We Don’t Need No Stinking Sparky Cars

National Post;

Those who like pointing to Tesla’s success as the harbinger of the electrical revolution would be well advised, however, to read Green Car Reports‘ “Honda, Fiat Stick To Minimal Numbers Of Popular Electric Cars,” which basically states that many automakers — Honda and Fiat, at the very least — are only producing the minimum number of EVs to satisfy statutory regulations.
According to author John Voelcker, “Each of these cars [Fiat’s 500e and the Honda Fit EV] is a compliance car — a vehicle built and sold only in California (and a handful of other states) in just enough volume to meet its zero-emission vehicle requirements, which started in 2012.”

More: “Unclean at any speed”.
h/t KevinB

8 Replies to “We Don’t Need No Stinking Sparky Cars”

  1. I will dig around and find the study, but adding ALL the CO2 emitting processes to build and maintain/run an electric car, PLUS all the battery problems(disposal,etc), the sparky car actually produces 50% MORE “poisonous`CO2 then a fossil fuel powered vehicle.

  2. Well, considering that increasing atmospheric CO2 actually induces more plant growth, it sounds like electric cars may actually BE green!
    Who knew?

  3. If life was fair, a few million Americans would buy EV’s next year. I’m sure windmill power could handle the load on the grid:) Especially at night when most people would plug them in but the bird shredders are not turning. The nation wide blackouts would bring back the pristine lifestyle they long for. The only salvation at this time is there aren’t enough of them to do much harm.
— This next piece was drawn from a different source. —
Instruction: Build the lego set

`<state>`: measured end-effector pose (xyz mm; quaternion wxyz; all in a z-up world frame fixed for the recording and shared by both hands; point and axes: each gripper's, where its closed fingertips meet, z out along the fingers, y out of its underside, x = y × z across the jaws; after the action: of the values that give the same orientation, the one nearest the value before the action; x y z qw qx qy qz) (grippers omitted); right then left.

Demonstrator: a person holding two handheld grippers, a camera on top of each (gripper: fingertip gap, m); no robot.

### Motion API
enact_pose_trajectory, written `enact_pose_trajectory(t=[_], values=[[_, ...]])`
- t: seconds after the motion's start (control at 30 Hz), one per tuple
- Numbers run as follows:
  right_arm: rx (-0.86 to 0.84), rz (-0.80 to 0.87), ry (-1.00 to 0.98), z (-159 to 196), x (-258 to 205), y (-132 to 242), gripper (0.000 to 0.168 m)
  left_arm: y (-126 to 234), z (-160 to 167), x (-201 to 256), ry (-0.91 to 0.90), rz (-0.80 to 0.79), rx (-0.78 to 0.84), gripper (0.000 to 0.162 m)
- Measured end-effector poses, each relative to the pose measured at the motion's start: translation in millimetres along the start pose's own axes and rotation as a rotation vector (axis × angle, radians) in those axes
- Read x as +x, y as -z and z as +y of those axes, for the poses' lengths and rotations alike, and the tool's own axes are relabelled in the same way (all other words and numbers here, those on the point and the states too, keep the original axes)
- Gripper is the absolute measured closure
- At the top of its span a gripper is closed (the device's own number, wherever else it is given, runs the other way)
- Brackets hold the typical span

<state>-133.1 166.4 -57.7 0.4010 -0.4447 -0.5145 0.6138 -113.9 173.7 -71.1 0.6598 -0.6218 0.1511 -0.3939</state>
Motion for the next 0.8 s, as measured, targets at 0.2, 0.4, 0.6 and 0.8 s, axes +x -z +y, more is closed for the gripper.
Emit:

Reliance on wind and solar will insure that it stays that way. Cheap,plentiful electricity gave us the lifestyle we took for granted but in the name of Gaia we should give it all up ? Sooner or later reality will meet idealism and there will be a scramble to get back to sanity. Takes how many years to build a Nuclear power plant ? The gap should be interesting.

  4. If life was fair, a few million Americans would buy EV’s next year. I’m sure windmill power could handle the load on the grid:) Especially at night when most people would plug them in but the bird shredders are not turning. The nation wide blackouts would bring back the pristine lifestyle they long for. The only salvation at this time is there aren’t enough of them to do much harm. Reliance on wind and solar will insure that it stays that way. Cheap,plentiful electricity gave us the lifestyle we took for granted but in the name of Gaia we should give it all up. Sooner or later reality will meet idealism and there will be a scramble to get back to sanity. Takes how many years to build a Nuclear power plant ? The gap should be interesting.

  5. Not Green? Who cares? …. it is a high tech hot rod.
    You should drive a Tesla S …. I did earlier this month and it is a neck snapping thrill ride. The one with the hot motor and battery options.
    So fork all the nay sayers …. it’s just a muscle car without an ICE …. it accelerates like a Hemi Cuda or a modern big engine Corvette … It is a hyper-car and a perfect display of excess and in your face consumerism. Beats the hell out of Mercs and Beemers when you and you golf foursome show up and pull clubs out of both the front and rear trunks. You don’t like that? Tough shite.
    If you’ve got the bucks and you love hot cars regardless of limited mileage … you are going to want this car.
    All the other e-cars are like golf carts in comparison.

  6. We don’t need no stinking sparky cars because we demand that taxpayers pay for our bike lanes. Today’s editorial in the Nanaimo Daily News takes a young city councillor to task for pimping for more bike lanes, saying rightfully that we’re not a Vancouver or even a Victoria.
    We’re a long and narrow small city of 86,000 in a hilly, water edged landscape. Our commute from north to south never takes more than 15 minutes. Furthermore, we’re becoming a city of fixed income retirees. Our property taxes have been going up at 5% a year for as long as I can remember.
    Yet cyclists believe they’re entitled to expensive paved bike lanes because hey, “they’re the future, man”.
    Normally editorials result in one or at best two comments – but this one drew 17 lengthy diatribes from cyclists condemning anyone who says we’re taxed too much as “knuckle draggers”.
    If nothing else, the entitled get their act together when there’s something they want from others.